Caring for Muskoka waterways needs to be similar to how we care for our health.
The kind of integration that keeps our body healthy does not yet exist for managing the Muskoka Watershed.
By Geoff Ross.
Unless you have training as an ecologist, you may have found that recent MWC articles on integrated watershed management leave you unsure if you really understand this complex topic.
If so, perhaps a helpful and much closer-to-home example of the importance of integrated management is your own health.
Our watershed’s health and our personal health both involve complex systems that require an integrated approach. We can’t address systems or symptoms individually — they work together.
Let’s consider the example of a fictional person I will call “Bill.” Bill is in his 60s, and has diabetes as well as heart and kidney issues. (Such individuals are not at all rare in that age group.) For each of these issues, he sees a medical specialist. For Bill’s health, it is important each of these specialists understands that Bill has interrelated health issues beyond the one each specialist is dealing with. Otherwise, treatment they undertake and drugs they prescribe may be less effective or even dangerous.
They should be working as a team.
Now suppose that Bill needs surgery. This means a surgeon and an anesthesiologist also need to become involved, and that they fully understand all of Bill’s medical conditions. They will likely not consent to proceeding with the operation otherwise. Bill’s chances of having and surviving the operation depend on integrated management of all Bill’s health issues.

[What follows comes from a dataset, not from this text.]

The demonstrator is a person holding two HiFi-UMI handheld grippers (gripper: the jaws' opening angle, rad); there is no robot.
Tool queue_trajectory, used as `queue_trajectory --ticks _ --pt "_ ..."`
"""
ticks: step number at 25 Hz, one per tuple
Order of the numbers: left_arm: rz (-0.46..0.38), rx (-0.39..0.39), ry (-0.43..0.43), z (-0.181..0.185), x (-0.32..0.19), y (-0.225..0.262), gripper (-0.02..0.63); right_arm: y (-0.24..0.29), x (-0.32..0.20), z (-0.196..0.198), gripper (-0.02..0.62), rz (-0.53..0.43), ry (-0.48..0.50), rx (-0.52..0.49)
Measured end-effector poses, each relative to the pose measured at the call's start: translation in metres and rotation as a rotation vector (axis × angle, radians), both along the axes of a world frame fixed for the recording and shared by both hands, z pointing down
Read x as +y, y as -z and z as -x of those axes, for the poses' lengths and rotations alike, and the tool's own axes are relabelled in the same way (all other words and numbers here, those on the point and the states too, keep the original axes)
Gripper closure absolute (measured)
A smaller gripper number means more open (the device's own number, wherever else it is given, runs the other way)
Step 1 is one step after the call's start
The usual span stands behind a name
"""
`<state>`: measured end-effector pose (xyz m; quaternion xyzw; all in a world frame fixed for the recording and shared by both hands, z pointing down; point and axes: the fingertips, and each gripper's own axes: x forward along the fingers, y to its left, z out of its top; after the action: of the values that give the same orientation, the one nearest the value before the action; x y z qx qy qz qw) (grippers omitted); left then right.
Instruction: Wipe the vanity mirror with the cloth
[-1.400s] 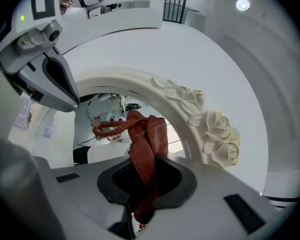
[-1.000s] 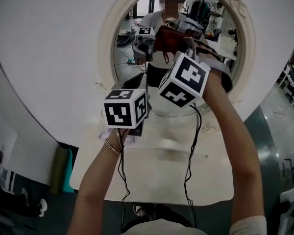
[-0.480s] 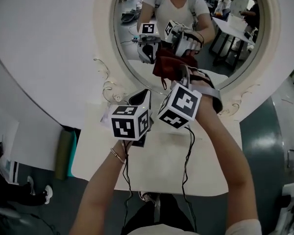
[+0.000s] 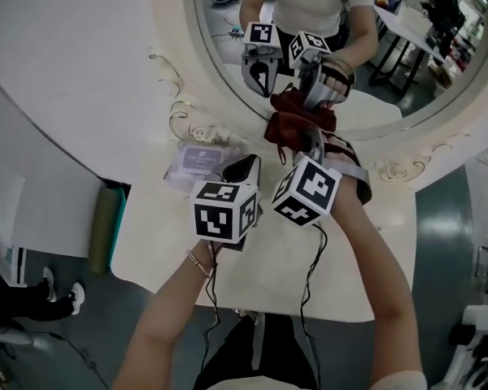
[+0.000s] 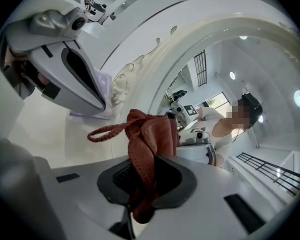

Having survived the operation, Bill likely needs to deal with any lifestyle issues that jeopardize his overall health, for example diet and exercise. He may also have things in his life that are causing him stress, perhaps including financial issues. Such lifestyle issues may influence all the specific “medical” issues that have been treated.
Everything in the above is connected to everything else, and all of it has a bearing on Bill’s health. If any one of these things is dealt with in isolation, or not dealt with at all, Bill’s health will suffer.
Most readers will not have a set of health issues identical to Bill’s, but many of us share one or more aspects of his situation.
Managing watershed health is very much like managing Bill’s health. Our watershed contains many ecosystems, each one complex in itself, and each one interconnected with all the others, and with larger ecosystems beyond the watershed. This is just as in Bill’s body, where there are internal ecosystems and larger systems such as the “lifestyle” influences.
What is needed is an approach that brings together knowledge of all this, and from this develops a set of objectives for good health and a realistic plan for getting there.
That is the essence of integrated management. We do this to keep each of us healthy. We need to do much the same for the watershed.
Management of the health of the Muskoka Watershed, however, is currently shared among 13 different upper and lower-tier municipalities, the provincial ministries of environment, natural resources, and municipal affairs, and various federal government departments. There is no mechanism, no requirement, no history and no plan for having all of these jurisdictions working together to co-ordinate their actions to protect the diverse set of interconnected systems that constitute watershed health.
The kind of integration that keeps Bill healthy does not yet exist for managing the Muskoka Watershed. We know that our watershed does have health issues. Keeping the watershed healthy makes it essential that we recognize its complexity and address it through more integrated management.
This article is one of Muskoka Watershed Council’s summer 2024 series on “Living in Our Changing Watershed” published in MuskokaRegion.com. This week we hear from Geoff Ross, a retired professional engineer and past chair of the Muskoka Watershed Council. He holds a Master’s degree in human physiology and endocrinology. Series editor is Dr. Neil Hutchinson, a retired aquatic scientist, Bracebridge resident and Director, Muskoka Watershed Council.